EXERCISE DESCRIPTION: Copy from the first line below down to and including the line with "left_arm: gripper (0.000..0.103". Skip the pictures.

Stored records:
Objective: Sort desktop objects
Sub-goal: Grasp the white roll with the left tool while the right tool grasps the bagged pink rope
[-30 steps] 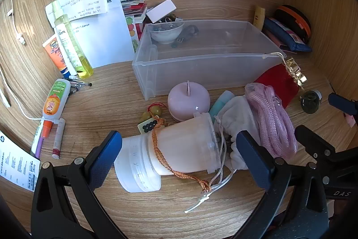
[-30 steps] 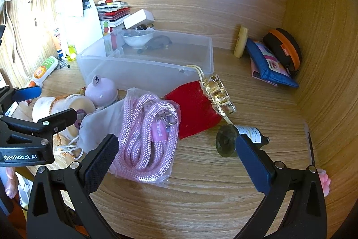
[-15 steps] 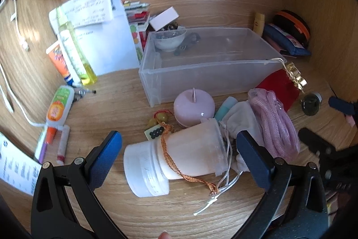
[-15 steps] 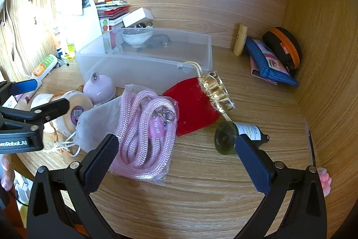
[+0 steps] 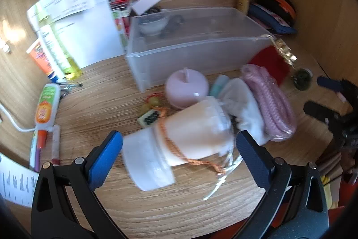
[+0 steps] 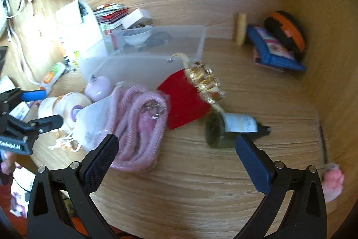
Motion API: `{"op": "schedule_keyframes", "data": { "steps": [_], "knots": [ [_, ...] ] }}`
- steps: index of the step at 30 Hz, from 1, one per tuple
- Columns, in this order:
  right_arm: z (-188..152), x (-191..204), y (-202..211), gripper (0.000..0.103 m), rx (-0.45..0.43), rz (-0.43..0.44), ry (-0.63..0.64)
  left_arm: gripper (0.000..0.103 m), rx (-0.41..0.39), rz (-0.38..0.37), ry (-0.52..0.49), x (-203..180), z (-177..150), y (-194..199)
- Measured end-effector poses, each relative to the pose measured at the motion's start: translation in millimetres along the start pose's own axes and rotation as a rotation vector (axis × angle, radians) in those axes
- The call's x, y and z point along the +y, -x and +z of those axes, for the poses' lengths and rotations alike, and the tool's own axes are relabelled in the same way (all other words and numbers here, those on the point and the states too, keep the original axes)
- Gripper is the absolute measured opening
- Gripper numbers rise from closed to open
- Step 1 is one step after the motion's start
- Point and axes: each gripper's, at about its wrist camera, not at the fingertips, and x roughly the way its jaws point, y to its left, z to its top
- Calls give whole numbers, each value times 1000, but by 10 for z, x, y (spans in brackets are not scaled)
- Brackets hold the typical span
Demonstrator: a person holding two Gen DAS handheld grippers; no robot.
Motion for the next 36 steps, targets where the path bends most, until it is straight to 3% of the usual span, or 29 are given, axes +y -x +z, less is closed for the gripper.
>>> {"op": "schedule_keyframes", "data": {
  "steps": [3,5,8,13,17,21,24,27,33,36],
  "knots": [
    [-9,80,-103,100,28,69,0,103,5,-43,44,53,-43,8],
    [5,95,-197,94,60,122,-17,103,5,-42,51,47,-48,2],
    [32,120,-382,93,118,211,-61,103,18,-41,59,50,-49,-42],
    [41,75,-639,91,185,273,-121,103,43,-90,100,106,-27,-133],
    [67,131,-701,87,196,268,-95,103,30,-88,100,82,-1,-124],
    [99,188,-761,82,215,273,-67,91,-14,-73,93,160,20,61],
    [111,171,-782,78,217,284,-67,91,-31,-54,90,245,-9,195],
    [114,161,-783,74,213,294,-61,91,-12,4,89,337,-74,200],
    [130,162,-735,64,201,293,-44,91,19,44,145,586,-201,146],
    [130,174,-708,63,190,280,-20,79,33,40,158,652,-249,100]
  ]
}}
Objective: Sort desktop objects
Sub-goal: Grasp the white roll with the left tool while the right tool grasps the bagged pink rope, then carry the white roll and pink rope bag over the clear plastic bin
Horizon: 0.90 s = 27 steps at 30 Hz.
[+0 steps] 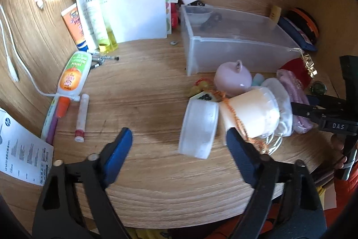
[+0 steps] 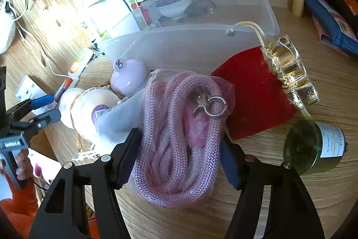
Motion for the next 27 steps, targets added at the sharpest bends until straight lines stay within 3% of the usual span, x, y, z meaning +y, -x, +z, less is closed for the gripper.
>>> {"op": "schedule_keyframes", "data": {
  "steps": [6,12,15,20,27],
  "knots": [
    [32,25,-45,62,7,-7,26,56,59,-28,-19,-46,2,-262],
    [41,-43,-116,63,43,29,-2,29,56,-48,-54,-169,55,-445],
    [37,-46,-107,57,31,8,3,29,16,1,-60,-208,87,-452],
    [18,-1,23,45,-13,-34,15,29,-32,4,-38,-169,165,-360],
    [21,101,165,44,-60,-106,47,29,-77,-2,-8,-94,262,-222]
  ]
}}
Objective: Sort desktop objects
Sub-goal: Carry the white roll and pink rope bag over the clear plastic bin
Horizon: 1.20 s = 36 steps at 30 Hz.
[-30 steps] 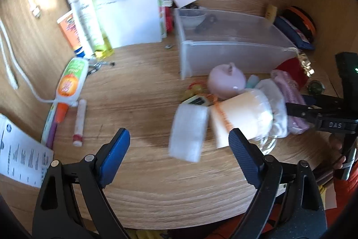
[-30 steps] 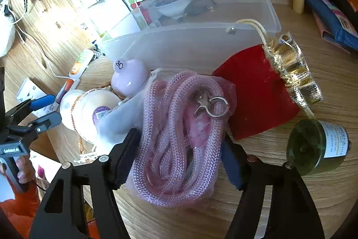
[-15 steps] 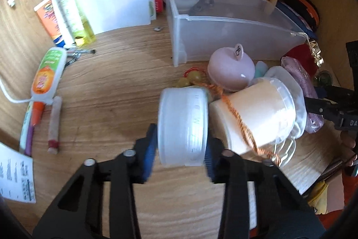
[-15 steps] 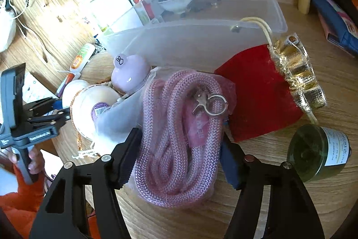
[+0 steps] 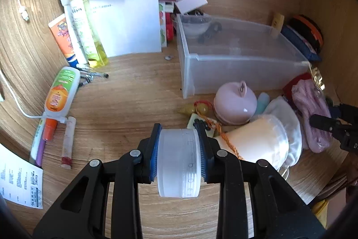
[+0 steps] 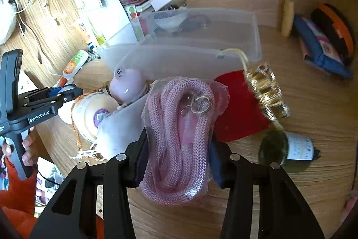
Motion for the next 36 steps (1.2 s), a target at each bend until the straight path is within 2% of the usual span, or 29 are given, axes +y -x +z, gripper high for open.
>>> {"op": "schedule_keyframes", "data": {
  "steps": [7,11,21,29,36],
  "knots": [
    [97,122,236,44,-73,-41,48,29,-62,12,-1,-12,106,193],
    [169,187,312,44,-109,-47,61,29,-89,-6,8,-7,193,299],
    [478,250,427,44,-201,-74,91,29,-166,-16,-15,-102,509,453],
    [814,181,380,44,-231,-78,88,29,-179,-44,-4,-124,826,349],
    [1113,19,122,44,-213,-89,69,29,-169,-62,8,-150,1114,104]
  ]
}}
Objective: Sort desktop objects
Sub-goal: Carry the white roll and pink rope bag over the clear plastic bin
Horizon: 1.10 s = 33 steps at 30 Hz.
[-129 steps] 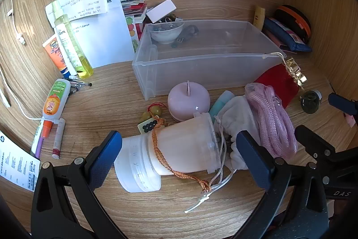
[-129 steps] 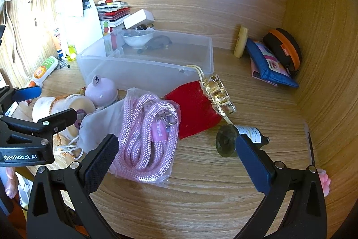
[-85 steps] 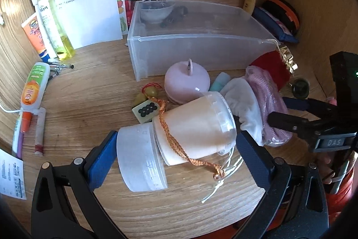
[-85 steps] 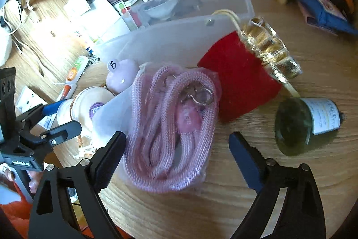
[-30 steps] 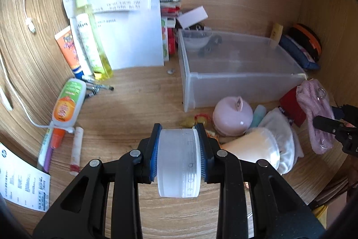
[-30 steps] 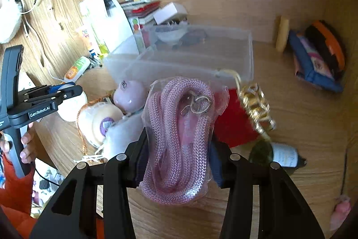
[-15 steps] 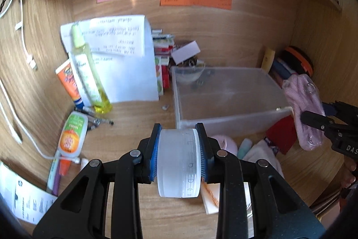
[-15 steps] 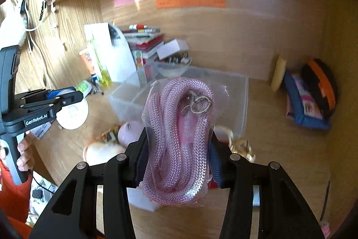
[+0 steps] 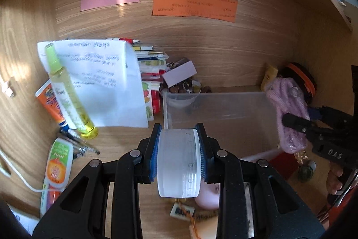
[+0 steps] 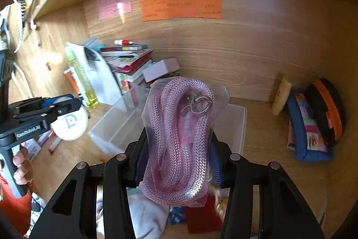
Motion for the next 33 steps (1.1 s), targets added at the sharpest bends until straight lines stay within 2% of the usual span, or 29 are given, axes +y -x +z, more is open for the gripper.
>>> {"op": "schedule_keyframes", "data": {
  "steps": [9,17,21,25,30,32,33],
  "knots": [
    [58,-166,-521,44,102,4,-10,29,61,-10,-30,-164,163,-569],
    [-7,-235,-863,44,197,9,8,29,163,-8,-71,-286,72,-1013],
    [-45,-228,-1020,44,251,8,26,29,206,8,-60,-269,34,-1162],
    [-55,-193,-1078,45,271,-18,50,29,226,23,-59,-262,6,-1221],
    [-83,-121,-1117,47,289,-41,86,29,205,35,-75,-277,13,-1171],
    [-82,-111,-1138,48,296,-54,89,34,202,31,-80,-292,22,-1156],
    [-81,-107,-1137,48,298,-57,86,40,202,29,-79,-294,23,-1141]
  ]
}}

ANSWER:
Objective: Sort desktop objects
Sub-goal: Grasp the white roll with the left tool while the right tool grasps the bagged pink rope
[-30 steps] 
[-30 steps] 
[-15 steps] 
[-15 steps] 
[+0 steps] 
[+0 steps] 
Motion API: `{"op": "schedule_keyframes", "data": { "steps": [_], "knots": [ [_, ...] ] }}`
- steps: index of the step at 30 Hz, from 1, one per tuple
- Columns, in this order:
  right_arm: z (-188..152), x (-191..204), y (-202..211), gripper (0.000..0.103 m), rx (-0.45..0.43), rz (-0.43..0.44), ry (-0.63..0.64)
  left_arm: gripper (0.000..0.103 m), rx (-0.41..0.39), rz (-0.38..0.37), ry (-0.52..0.49), x (-203..180), z (-177..150), y (-194..199)

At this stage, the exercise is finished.